◆ **What the task requires**: Locate every line in the material below that has the word "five". Copy each of those lines.

◆ **Data below**:
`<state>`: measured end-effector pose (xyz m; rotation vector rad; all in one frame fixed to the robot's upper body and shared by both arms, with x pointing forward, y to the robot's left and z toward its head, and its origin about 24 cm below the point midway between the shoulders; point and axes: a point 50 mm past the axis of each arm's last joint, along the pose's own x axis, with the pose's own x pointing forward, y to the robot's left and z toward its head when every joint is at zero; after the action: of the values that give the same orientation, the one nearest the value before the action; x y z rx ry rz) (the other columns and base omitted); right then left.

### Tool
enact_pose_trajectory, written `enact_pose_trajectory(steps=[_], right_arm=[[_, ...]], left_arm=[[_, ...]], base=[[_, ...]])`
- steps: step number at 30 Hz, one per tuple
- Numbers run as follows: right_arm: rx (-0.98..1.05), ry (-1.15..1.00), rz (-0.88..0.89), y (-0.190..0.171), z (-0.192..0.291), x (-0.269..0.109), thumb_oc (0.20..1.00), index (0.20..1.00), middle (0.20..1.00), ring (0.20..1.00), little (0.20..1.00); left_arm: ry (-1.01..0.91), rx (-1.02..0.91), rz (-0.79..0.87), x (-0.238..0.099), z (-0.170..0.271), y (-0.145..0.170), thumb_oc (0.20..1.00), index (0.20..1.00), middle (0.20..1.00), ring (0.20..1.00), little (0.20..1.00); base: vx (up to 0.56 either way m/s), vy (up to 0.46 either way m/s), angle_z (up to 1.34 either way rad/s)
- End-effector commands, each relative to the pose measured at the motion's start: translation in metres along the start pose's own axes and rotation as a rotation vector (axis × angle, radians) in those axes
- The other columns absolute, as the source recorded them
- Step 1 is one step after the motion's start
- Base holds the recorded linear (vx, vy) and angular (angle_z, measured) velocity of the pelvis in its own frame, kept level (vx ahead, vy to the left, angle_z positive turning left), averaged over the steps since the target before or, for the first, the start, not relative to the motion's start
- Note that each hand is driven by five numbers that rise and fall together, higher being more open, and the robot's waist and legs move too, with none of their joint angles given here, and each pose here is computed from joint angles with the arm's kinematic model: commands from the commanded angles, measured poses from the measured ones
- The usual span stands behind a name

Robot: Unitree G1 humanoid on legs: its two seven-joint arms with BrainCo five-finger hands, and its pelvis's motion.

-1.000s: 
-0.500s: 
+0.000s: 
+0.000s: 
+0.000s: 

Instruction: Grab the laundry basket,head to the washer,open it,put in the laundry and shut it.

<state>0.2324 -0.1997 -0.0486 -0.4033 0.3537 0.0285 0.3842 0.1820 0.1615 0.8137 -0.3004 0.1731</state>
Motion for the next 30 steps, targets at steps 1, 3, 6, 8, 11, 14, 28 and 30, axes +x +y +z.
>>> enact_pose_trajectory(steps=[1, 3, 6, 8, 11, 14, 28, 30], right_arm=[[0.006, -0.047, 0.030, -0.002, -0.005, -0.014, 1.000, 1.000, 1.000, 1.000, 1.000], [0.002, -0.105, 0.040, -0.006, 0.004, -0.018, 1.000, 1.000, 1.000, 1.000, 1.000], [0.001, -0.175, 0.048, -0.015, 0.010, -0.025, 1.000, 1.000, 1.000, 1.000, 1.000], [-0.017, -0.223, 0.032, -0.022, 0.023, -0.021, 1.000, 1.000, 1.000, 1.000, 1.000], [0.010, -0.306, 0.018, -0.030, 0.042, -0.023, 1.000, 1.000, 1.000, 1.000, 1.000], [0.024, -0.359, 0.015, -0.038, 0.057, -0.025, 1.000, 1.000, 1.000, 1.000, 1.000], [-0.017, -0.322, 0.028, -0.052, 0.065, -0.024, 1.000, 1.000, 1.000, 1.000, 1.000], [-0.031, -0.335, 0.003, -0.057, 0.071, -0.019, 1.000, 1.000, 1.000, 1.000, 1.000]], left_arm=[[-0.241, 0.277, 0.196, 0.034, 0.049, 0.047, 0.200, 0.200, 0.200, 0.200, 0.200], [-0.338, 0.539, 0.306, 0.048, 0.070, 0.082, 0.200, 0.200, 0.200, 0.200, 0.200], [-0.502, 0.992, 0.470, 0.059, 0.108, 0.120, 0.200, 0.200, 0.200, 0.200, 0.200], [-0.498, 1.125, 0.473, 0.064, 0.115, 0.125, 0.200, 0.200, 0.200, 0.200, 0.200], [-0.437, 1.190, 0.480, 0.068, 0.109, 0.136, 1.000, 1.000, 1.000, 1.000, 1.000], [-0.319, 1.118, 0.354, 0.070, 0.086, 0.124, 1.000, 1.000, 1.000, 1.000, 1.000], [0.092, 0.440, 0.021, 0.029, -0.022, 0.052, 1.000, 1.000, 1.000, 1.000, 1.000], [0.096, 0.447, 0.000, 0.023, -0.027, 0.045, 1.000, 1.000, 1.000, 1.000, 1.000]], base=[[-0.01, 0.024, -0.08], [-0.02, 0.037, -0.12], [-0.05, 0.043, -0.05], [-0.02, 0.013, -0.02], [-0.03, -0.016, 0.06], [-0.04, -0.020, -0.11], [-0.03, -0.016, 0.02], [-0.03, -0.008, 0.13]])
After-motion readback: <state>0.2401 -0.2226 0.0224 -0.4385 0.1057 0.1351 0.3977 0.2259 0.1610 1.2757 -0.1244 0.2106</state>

◆ **Exercise result**:
- Note that each hand is driven by five numbers that rise and fall together, higher being more open, and the robot's waist and legs move too, with none of their joint angles given here, and each pose here is computed from joint angles with the arm's kinematic model: commands from the commanded angles, measured poses from the measured ones
Robot: Unitree G1 humanoid on legs: its two seven-joint arms with BrainCo five-finger hands, and its pelvis's motion.

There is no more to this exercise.